Within 72 hours when the pandemic hit, Mr. Holmes Bakehouse founder Aaron Caddel’s bakeries lost all of their wholesale customers, losing approximately $3M in business. Luckily, Caddel took notice of home baking trending on all social platforms, while ingredients like flour and yeast started becoming scarce. He had no experience in e-commerce, but what he did have were a massive warehouse and large social following, Caddel decided to pivot his entire business to start selling home baking kits. 

3. OpenTable

When lockdowns began, grocery stores became packed with shoppers. No longer able to go to restaurants, people started buying food at grocery stores instead. This, coupled with social distancing mandates, people also were buying more food at one time to reduce the number of times that they shopped.
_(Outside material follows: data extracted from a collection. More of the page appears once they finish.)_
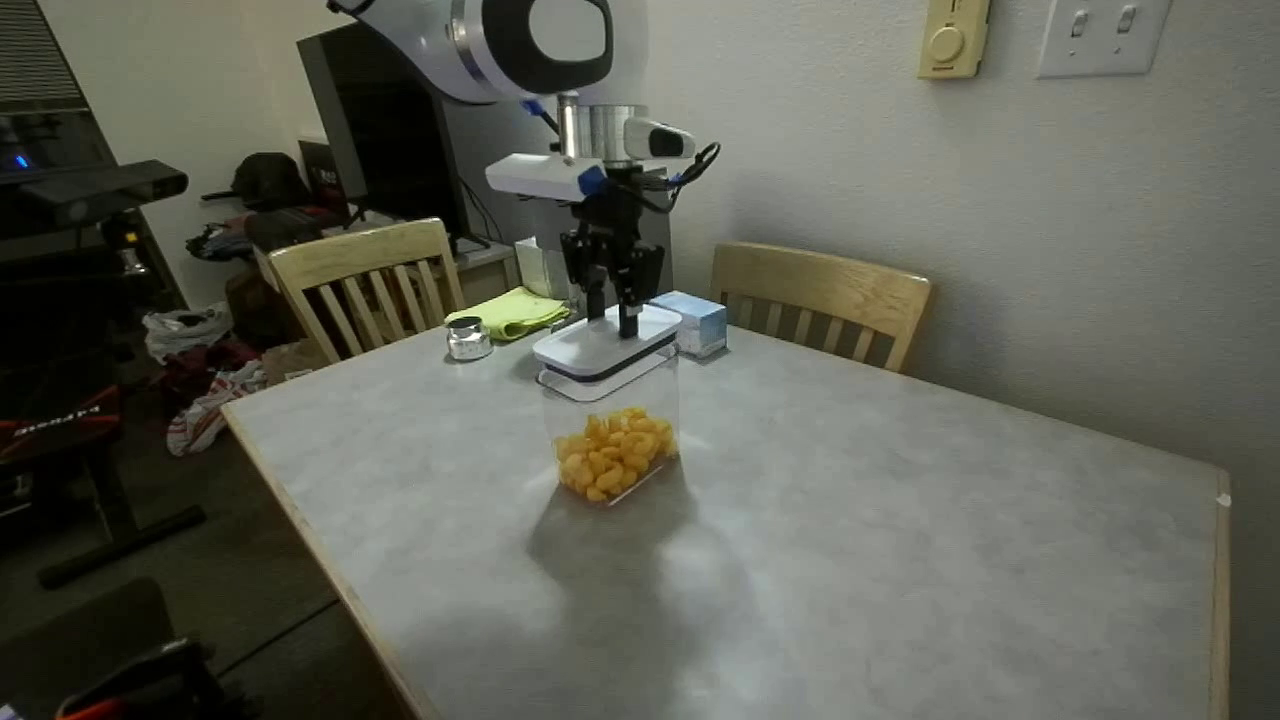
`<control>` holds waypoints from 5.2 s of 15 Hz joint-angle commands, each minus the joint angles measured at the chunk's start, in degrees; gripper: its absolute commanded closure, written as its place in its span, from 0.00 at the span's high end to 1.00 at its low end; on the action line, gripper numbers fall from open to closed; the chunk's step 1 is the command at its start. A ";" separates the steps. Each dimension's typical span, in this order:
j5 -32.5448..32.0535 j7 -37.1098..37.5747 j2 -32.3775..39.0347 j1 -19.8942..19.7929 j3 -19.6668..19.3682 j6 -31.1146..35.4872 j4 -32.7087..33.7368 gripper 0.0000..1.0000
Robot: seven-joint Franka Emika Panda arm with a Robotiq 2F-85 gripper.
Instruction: Press the button atop the lid then pick up the lid and put it on the table
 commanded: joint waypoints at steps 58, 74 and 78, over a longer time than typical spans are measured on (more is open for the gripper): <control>4.83 -28.12 4.02 -17.09 -2.48 10.79 -0.26 0.29; 4.26 -29.52 13.40 -17.89 -1.02 15.59 -1.07 0.29; 4.15 -29.36 14.33 -18.03 -1.02 15.83 -0.85 0.29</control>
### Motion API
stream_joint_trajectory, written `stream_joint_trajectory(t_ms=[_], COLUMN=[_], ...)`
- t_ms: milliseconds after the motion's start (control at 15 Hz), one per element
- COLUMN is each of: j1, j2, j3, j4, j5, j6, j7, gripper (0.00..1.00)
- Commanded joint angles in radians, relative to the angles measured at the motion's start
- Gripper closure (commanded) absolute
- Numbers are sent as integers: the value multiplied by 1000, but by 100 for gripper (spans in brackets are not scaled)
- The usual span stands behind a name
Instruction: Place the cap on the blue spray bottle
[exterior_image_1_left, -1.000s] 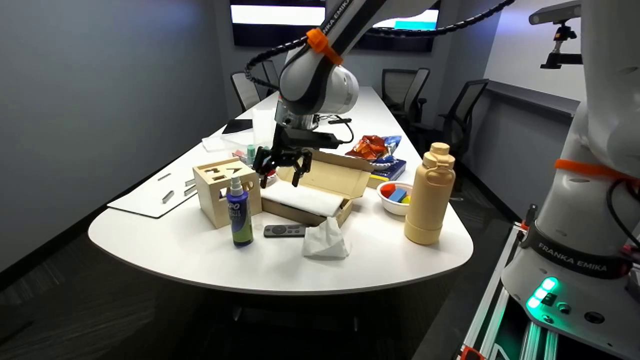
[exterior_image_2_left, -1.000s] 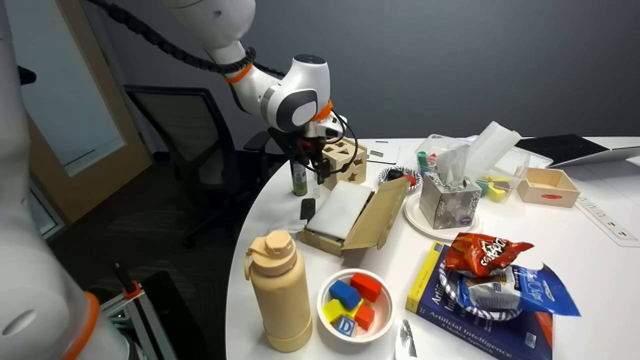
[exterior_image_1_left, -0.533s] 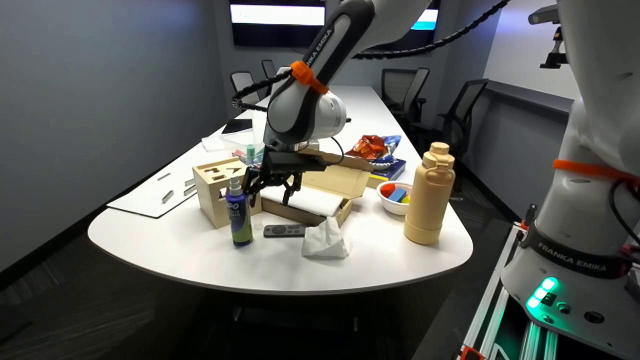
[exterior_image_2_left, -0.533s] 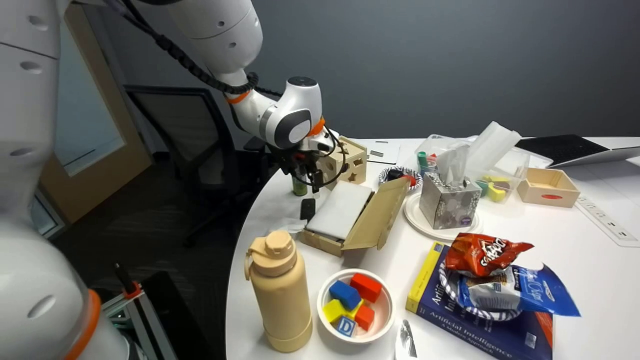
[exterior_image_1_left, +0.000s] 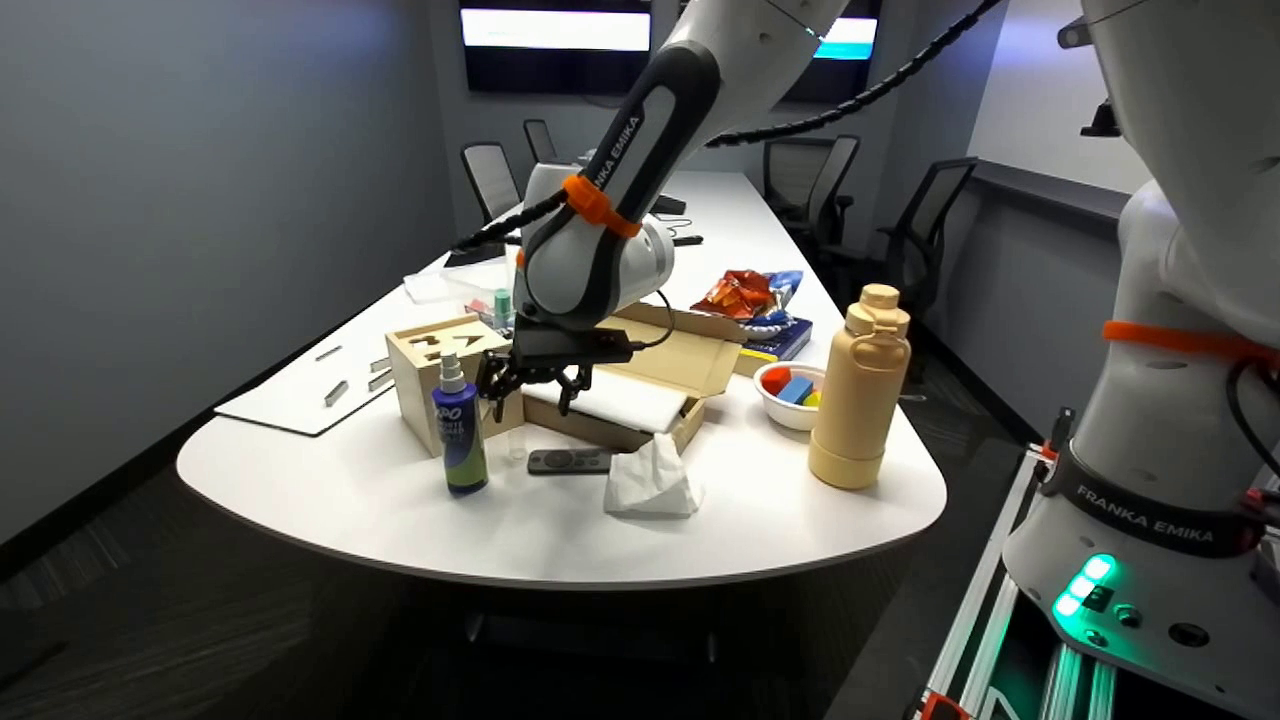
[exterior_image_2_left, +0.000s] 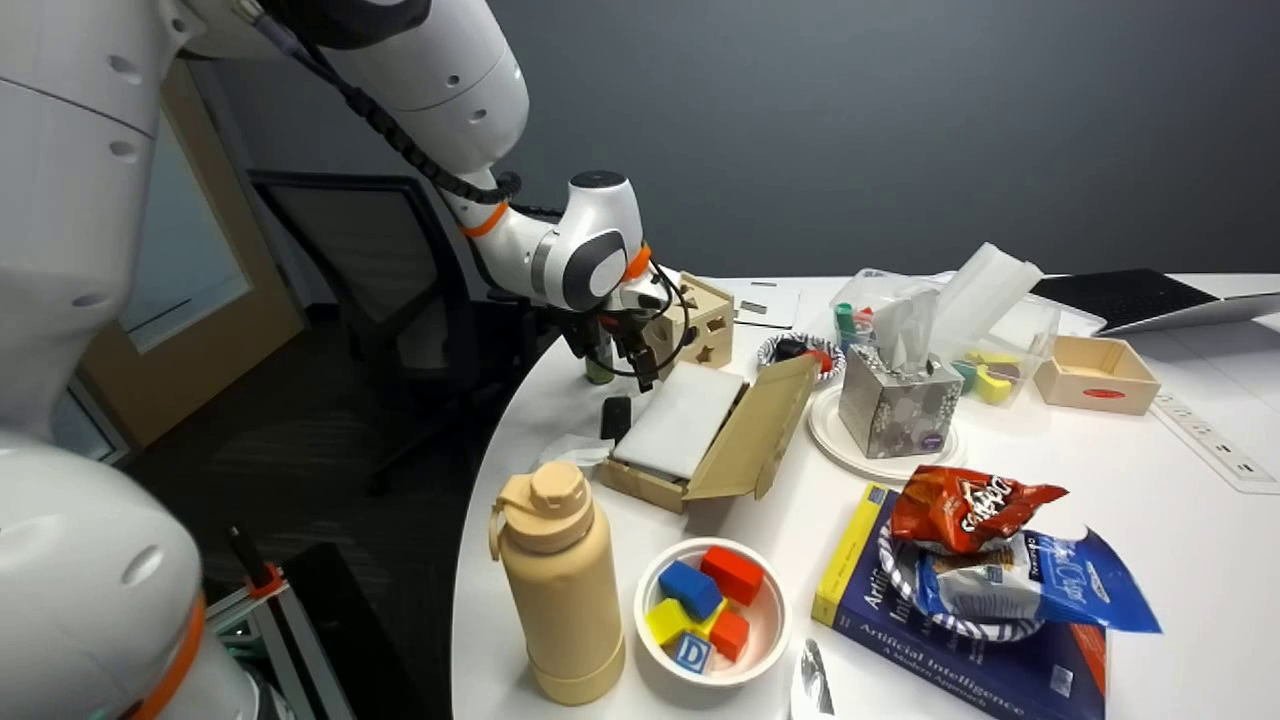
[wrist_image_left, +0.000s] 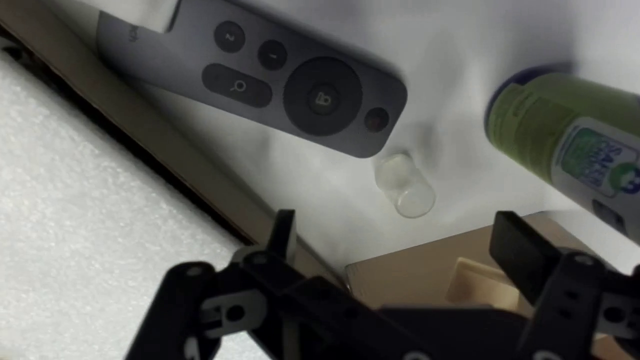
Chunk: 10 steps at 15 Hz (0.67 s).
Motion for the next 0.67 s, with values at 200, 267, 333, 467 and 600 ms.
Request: stream_joint_trajectory(t_ms=[200, 267, 333, 467, 600], j1=[65, 70, 75, 88, 96], j2=[90, 100, 107, 118, 128], j3=[-54, -58, -62, -76, -89], j4=[83, 92, 100, 114, 128], j5=[-48, -51, -53, -61, -67], j6=[-10, -10, -12, -11, -14], j7=[93, 98, 104, 115, 124], gripper=[0, 0, 0, 0, 0])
Restaurant reservation platform, OpenTable, that otherwise would be struggling as restaurants were shutting down, expanded its offering to let users reserve timeslots for grocery shopping. 

4. Cheetah

Cheetah is a startup wholesale delivery service company originally founded to supply restaurants with all their food, cleaning, hardware supplies. When COVID-19 hit, the company shifted its entire business to supply consumers instead of restaurants, all through contactless transactions. To fund this expansion, Cheetah closed a Series B of $36 million led by Eclipse Ventures, with ICONIQ Capital, Hanaco Ventures, and Floodgate Fund. 

5. Opus

We had the opportunity to interview Rachael Nemeth, CEO of on-the-job training platform Opus. Nemeth recently lead in Opus pivoting to help frontline workers stay safe during COVID. The platform helped employers send over 1 million messages educating grocery clerks, delivery personnel, and other frontline workers on COVID-19 safety.